## RECORDS FOR THIS EXERCISE
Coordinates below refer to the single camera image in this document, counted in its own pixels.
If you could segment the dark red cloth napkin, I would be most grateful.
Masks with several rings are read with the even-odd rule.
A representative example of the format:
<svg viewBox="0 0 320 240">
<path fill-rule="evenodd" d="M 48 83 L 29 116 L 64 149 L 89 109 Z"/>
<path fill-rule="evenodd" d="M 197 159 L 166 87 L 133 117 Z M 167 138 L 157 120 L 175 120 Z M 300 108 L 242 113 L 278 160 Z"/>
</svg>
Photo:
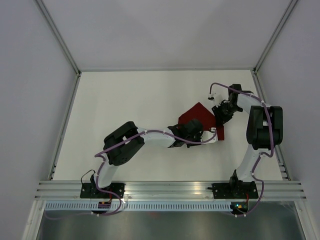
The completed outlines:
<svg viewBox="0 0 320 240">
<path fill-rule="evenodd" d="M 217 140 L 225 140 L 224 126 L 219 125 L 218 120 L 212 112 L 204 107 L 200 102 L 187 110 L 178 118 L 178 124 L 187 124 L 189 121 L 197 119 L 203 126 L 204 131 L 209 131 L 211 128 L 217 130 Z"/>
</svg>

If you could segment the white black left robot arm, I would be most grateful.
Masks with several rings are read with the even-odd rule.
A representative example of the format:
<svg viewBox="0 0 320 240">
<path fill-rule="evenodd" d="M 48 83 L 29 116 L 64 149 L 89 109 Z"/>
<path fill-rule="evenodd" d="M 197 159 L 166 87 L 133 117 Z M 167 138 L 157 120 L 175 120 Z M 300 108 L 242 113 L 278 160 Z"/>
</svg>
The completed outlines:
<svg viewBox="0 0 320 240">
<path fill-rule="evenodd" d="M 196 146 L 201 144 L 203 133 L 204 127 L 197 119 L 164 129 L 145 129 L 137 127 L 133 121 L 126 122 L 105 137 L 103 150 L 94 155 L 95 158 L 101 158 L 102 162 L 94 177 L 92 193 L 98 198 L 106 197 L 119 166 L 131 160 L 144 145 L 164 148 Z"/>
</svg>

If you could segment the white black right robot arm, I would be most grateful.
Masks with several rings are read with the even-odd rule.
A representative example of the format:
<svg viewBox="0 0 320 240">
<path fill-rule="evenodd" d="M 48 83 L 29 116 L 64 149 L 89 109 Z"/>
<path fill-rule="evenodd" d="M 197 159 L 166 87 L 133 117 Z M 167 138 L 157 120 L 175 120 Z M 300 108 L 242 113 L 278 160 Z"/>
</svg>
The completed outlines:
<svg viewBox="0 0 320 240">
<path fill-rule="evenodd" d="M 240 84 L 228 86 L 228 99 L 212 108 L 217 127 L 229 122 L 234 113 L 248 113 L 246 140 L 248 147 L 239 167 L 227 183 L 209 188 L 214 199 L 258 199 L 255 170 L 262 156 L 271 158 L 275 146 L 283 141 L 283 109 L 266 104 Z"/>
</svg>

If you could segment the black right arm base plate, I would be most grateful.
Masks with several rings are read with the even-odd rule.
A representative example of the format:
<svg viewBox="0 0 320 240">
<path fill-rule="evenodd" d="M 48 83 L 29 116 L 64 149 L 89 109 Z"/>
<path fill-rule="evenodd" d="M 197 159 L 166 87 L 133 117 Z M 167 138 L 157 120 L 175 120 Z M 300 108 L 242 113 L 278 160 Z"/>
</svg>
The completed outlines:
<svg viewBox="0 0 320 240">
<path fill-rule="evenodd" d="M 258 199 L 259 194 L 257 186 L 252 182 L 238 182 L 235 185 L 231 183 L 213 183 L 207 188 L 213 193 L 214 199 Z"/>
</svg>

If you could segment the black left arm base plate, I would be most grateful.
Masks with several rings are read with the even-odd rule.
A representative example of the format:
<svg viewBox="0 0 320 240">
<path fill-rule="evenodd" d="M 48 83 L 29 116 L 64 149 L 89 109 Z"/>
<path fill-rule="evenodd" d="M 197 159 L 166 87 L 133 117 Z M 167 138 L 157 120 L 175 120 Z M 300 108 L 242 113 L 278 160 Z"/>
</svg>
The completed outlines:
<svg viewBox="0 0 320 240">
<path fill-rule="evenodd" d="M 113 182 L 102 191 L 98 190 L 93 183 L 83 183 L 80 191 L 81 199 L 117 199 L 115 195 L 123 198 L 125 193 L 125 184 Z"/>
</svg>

## INSTRUCTIONS TO FOLLOW
Please report every line among the entries that includes "base".

## SOLVED PROBLEM
If you could segment the black right arm base plate, I would be most grateful.
If you could segment the black left arm base plate, I would be most grateful.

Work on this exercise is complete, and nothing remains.